Putin name-checked golden billion early
President Putin has long made clear his grievances over the collapse of the Soviet Union and what he sees as the West's exploitation of Russian weakness in the years that followed.

Similarly, many Russians have adopted an often-repeated Kremlin narrative that, under Putin, Russia had put past humiliations behind it was at last "rising from its knees."

But the Russian leader also displayed an interest in the golden billion theory early on.

In a speech at an Asia-Pacific economic summit in 2000, just months into his first term, Putin argued that global development was "roughly divided into North and South, between the so-called golden billion and the rest of humanity."

Over two decades later, Putin has deepened his embrace of the theory to stoke anger over hot-button issues like access to vaccines and cultural policies.

He's now broadened that pitch to accuse the West of forcing "cancel culture," LGBT rights and gender fluidity on a world raised on "traditional values."

"If Western elites believe that they can inculcate in the minds of their people, in their societies, some strange but trendy tendencies, such as dozens of gay pride parades, then so be it," said Putin in a foreign policy address last month. "Let them do whatever they want, but they certainly have no right to demand that others follow the same."

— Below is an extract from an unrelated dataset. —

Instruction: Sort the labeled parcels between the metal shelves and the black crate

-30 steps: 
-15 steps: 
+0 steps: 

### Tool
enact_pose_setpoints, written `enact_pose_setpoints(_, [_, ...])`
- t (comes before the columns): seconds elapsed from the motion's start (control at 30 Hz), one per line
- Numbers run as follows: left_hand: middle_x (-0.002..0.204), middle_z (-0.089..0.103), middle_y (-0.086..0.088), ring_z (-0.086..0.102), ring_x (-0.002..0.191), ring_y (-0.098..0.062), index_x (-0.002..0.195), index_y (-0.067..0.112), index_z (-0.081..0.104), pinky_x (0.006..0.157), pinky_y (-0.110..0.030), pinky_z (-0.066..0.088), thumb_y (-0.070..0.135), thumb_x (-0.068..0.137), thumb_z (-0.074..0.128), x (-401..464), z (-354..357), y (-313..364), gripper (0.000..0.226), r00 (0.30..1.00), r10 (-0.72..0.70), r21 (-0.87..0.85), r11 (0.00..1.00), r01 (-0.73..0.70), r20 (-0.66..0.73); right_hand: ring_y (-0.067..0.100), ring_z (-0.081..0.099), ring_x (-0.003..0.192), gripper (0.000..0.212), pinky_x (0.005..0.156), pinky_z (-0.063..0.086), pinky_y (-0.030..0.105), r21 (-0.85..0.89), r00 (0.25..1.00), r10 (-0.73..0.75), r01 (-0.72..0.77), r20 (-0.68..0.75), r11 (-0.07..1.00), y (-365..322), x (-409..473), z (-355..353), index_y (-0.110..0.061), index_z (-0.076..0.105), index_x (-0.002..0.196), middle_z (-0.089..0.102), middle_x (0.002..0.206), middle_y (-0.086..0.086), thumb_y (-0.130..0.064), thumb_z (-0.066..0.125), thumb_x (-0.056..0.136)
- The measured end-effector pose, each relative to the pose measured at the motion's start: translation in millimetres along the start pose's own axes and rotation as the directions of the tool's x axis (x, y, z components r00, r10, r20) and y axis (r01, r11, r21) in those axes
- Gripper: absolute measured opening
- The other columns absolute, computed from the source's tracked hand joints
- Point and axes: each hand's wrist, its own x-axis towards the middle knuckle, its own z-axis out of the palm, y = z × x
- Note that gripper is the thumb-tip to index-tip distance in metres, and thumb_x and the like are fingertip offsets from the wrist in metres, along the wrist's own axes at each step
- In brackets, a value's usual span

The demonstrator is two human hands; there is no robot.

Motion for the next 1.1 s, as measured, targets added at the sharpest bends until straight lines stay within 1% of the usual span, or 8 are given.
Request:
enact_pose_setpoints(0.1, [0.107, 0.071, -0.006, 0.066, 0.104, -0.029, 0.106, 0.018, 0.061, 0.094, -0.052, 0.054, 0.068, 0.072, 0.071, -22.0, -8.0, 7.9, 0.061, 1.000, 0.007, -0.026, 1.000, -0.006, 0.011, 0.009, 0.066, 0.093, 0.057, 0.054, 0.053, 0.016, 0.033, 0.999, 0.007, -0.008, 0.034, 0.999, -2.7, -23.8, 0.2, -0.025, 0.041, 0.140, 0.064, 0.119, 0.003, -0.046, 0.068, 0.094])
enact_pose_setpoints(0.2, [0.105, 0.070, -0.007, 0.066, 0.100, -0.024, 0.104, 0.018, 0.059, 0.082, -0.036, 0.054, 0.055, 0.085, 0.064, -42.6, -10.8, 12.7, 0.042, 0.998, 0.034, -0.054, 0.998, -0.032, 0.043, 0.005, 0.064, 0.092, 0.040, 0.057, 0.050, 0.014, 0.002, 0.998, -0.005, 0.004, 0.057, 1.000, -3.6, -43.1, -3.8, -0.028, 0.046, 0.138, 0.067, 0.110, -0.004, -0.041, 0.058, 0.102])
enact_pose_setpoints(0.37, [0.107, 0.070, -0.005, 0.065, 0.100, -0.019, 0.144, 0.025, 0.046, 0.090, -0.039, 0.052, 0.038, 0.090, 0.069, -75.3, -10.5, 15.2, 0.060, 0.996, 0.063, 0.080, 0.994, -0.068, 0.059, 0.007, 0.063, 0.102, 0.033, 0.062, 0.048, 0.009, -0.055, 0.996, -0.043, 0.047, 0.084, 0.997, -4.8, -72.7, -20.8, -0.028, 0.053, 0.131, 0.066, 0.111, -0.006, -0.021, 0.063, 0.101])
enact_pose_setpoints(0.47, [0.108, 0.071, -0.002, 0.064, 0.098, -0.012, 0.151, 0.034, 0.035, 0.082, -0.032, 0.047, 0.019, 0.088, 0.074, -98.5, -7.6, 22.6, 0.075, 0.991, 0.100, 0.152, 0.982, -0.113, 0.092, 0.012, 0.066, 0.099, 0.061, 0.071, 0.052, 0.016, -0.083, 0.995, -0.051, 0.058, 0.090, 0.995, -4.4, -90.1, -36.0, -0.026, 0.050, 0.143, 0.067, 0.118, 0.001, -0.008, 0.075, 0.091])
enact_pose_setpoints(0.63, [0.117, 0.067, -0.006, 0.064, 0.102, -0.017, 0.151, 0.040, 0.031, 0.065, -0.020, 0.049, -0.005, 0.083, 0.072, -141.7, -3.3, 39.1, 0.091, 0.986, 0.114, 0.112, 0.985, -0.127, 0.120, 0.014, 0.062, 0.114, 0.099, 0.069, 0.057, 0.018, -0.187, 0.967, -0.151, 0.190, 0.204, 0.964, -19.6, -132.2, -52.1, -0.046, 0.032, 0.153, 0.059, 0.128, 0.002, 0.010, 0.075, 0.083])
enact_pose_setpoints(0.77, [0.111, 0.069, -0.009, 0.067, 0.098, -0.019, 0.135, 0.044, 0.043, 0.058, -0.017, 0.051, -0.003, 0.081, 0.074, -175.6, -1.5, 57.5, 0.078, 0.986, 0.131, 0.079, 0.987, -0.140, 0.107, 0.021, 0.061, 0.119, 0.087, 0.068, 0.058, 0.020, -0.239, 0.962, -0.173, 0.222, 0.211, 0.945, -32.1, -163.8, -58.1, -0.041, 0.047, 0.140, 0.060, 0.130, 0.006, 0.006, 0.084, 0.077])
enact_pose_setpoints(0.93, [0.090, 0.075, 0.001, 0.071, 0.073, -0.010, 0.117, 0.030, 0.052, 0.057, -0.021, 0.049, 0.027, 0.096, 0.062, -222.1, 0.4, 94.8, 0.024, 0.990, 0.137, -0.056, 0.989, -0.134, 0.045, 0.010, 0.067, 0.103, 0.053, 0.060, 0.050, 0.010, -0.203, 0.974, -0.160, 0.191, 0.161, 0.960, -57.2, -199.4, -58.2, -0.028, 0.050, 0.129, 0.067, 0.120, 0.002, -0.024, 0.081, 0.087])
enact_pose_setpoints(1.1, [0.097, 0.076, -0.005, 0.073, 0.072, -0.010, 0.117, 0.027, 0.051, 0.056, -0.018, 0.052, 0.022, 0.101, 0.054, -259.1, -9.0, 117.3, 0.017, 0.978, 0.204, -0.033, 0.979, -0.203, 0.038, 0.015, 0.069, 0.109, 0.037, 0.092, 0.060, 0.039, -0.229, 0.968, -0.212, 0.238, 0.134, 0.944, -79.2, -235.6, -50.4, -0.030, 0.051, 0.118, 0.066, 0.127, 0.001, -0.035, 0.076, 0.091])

The message: There are more of us than there are of you.


Even Russia's recent threats to abandon a U.N.-brokered deal to allow exports of Ukrainian and Russian grain and other farm goods through the Black Sea falls within this populist framework.

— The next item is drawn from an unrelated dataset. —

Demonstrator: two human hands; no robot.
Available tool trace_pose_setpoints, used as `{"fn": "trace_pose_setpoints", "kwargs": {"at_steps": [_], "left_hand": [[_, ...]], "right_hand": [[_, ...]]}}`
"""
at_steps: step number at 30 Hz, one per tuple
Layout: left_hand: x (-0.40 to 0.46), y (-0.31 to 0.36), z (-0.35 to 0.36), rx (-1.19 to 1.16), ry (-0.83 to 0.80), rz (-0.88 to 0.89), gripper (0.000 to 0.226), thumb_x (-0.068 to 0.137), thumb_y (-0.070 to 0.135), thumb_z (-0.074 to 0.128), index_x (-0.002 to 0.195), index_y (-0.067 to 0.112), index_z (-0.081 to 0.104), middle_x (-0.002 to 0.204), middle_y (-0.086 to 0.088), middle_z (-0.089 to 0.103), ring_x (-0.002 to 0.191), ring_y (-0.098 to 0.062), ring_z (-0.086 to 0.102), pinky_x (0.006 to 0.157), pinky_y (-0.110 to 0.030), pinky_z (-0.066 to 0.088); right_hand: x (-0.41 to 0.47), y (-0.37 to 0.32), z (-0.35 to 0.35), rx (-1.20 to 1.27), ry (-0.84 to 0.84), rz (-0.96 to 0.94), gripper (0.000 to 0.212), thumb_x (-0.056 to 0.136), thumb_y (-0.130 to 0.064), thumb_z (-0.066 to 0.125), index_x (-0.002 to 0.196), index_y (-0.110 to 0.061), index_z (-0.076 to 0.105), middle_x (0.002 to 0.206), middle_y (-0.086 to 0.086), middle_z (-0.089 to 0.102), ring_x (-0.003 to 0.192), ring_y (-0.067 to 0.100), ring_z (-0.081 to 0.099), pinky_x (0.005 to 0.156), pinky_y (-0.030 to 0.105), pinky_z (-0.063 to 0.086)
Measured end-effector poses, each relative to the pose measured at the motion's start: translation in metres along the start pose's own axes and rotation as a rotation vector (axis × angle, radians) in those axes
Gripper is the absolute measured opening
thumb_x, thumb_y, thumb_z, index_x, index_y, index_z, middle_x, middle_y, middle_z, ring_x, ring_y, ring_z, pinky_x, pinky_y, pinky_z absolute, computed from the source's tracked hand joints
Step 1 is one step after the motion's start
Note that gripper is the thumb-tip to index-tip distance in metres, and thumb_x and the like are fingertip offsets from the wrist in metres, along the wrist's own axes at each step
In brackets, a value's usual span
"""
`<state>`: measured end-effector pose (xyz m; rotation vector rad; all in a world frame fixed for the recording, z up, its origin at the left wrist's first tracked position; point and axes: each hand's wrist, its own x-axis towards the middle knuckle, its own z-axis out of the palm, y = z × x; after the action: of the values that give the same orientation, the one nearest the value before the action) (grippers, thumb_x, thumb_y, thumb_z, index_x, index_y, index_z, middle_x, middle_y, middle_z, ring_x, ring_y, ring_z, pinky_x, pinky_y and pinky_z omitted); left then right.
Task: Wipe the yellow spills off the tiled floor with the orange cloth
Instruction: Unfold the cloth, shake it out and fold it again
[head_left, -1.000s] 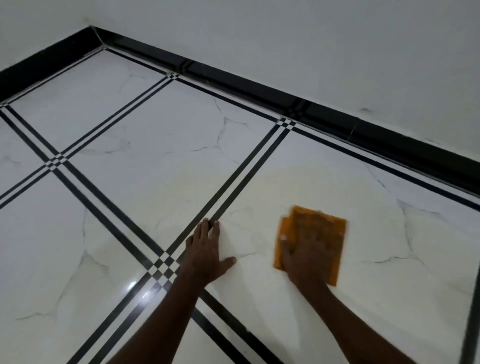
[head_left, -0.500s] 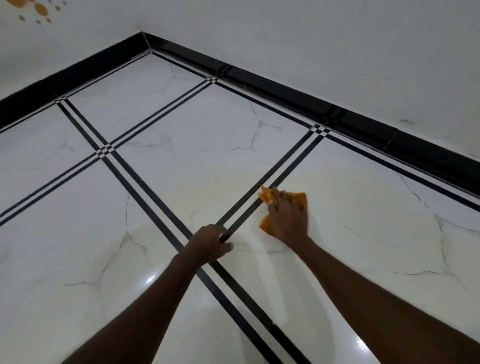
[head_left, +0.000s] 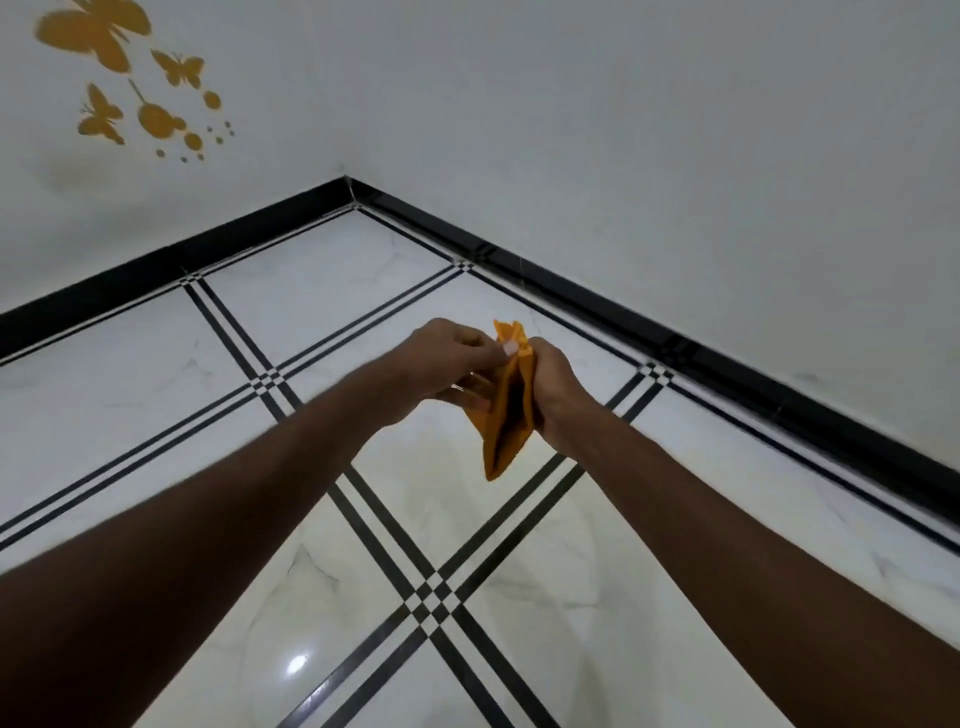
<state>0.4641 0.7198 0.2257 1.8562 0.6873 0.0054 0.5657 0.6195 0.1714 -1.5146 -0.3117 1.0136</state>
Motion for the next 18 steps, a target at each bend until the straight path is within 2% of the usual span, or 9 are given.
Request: {"fn": "trace_pose_setpoints", "kwargs": {"at_steps": [3,6,8,11,12,13,15,18], "left_hand": [[-0.024,0.055,-0.029,-0.126,0.084,0.021,0.026,0.090,0.027,0.072,0.109,0.009,0.072,0.095,-0.012,0.076,0.089,-0.022,0.075,0.078,-0.032,0.061],[-0.057,0.121,-0.065,-0.259,0.151,0.036,0.027,0.089,0.028,0.072,0.109,0.011,0.072,0.096,-0.012,0.076,0.089,-0.021,0.075,0.078,-0.031,0.062],[-0.080,0.171,-0.096,-0.321,0.186,0.066,0.028,0.086,0.018,0.075,0.113,0.012,0.070,0.100,-0.016,0.076,0.094,-0.025,0.074,0.082,-0.034,0.061],[-0.110,0.229,-0.134,-0.377,0.180,0.100,0.030,0.087,0.010,0.073,0.116,0.010,0.068,0.108,-0.023,0.071,0.098,-0.028,0.073,0.082,-0.034,0.061],[-0.125,0.271,-0.158,-0.383,0.181,0.105,0.030,0.088,0.009,0.072,0.118,0.009,0.068,0.111,-0.026,0.069,0.098,-0.029,0.072,0.081,-0.033,0.061],[-0.136,0.288,-0.167,-0.403,0.176,0.112,0.032,0.088,0.008,0.071,0.119,0.007,0.067,0.113,-0.029,0.067,0.099,-0.031,0.072,0.080,-0.033,0.061],[-0.162,0.340,-0.191,-0.408,0.187,0.136,0.034,0.089,0.007,0.070,0.122,0.007,0.064,0.112,-0.032,0.065,0.096,-0.030,0.072,0.081,-0.034,0.061],[-0.204,0.424,-0.220,-0.422,0.198,0.161,0.037,0.090,0.009,0.068,0.127,0.008,0.061,0.105,-0.025,0.069,0.092,-0.024,0.072,0.078,-0.033,0.061]], "right_hand": [[-0.021,-0.067,0.022,0.081,-0.013,-0.019,0.048,0.107,-0.040,0.033,0.120,-0.016,0.072,0.116,0.018,0.074,0.110,0.033,0.070,0.101,0.048,0.055],[-0.052,-0.148,0.043,0.113,-0.031,-0.030,0.046,0.108,-0.039,0.034,0.111,-0.014,0.071,0.098,0.011,0.076,0.092,0.025,0.072,0.089,0.041,0.058],[-0.077,-0.211,0.056,0.110,-0.027,-0.017,0.043,0.108,-0.039,0.033,0.108,-0.015,0.069,0.089,0.009,0.073,0.084,0.023,0.070,0.083,0.039,0.058],[-0.104,-0.280,0.068,0.159,-0.033,-0.021,0.044,0.108,-0.039,0.033,0.110,-0.013,0.069,0.087,0.009,0.073,0.079,0.023,0.069,0.078,0.038,0.059],[-0.122,-0.328,0.072,0.177,-0.024,-0.003,0.046,0.107,-0.039,0.033,0.112,-0.013,0.070,0.091,0.010,0.074,0.082,0.024,0.070,0.078,0.039,0.059],[-0.133,-0.348,0.073,0.204,-0.035,0.005,0.047,0.107,-0.041,0.033,0.115,-0.013,0.071,0.097,0.012,0.075,0.087,0.026,0.071,0.082,0.040,0.059],[-0.162,-0.405,0.077,0.243,-0.035,-0.001,0.049,0.104,-0.043,0.035,0.118,-0.013,0.072,0.109,0.015,0.076,0.103,0.032,0.072,0.095,0.046,0.058],[-0.211,-0.494,0.075,0.299,-0.039,0.041,0.043,0.099,-0.042,0.043,0.106,-0.011,0.071,0.114,0.018,0.075,0.108,0.036,0.071,0.095,0.049,0.057]]}}
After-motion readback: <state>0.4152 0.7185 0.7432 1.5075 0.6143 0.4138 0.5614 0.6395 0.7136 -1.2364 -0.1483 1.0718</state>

Russia agreed to extend the export deal last week, but Putin and other Russian officials have repeatedly argued it allows Western nations to hoard Ukrainian grain while preventing Russian agricultural exports from making it to the world's poorest populations. The U.N. counters that initial shipments were part of commercial contracts that helped lower global food prices and also worked to facilitate shipments to the neediest.

Andrei Kolesnikov, a senior Russia fellow at the Carnegie Endowment for International Peace, says he doubts whether Putin's conspiratorial messaging carries weight too far beyond the Kremlin faithful.

But he acknowledges the golden billion — at its core — is an appeal for new adherents, wherever they may be.

"First of all, it is directed at the internal audience. But it also works with the global South and Asia, where Putin tries to recruit supporters," Kolesnikov tells NPR.

"This is how large masses of people are indoctrinated."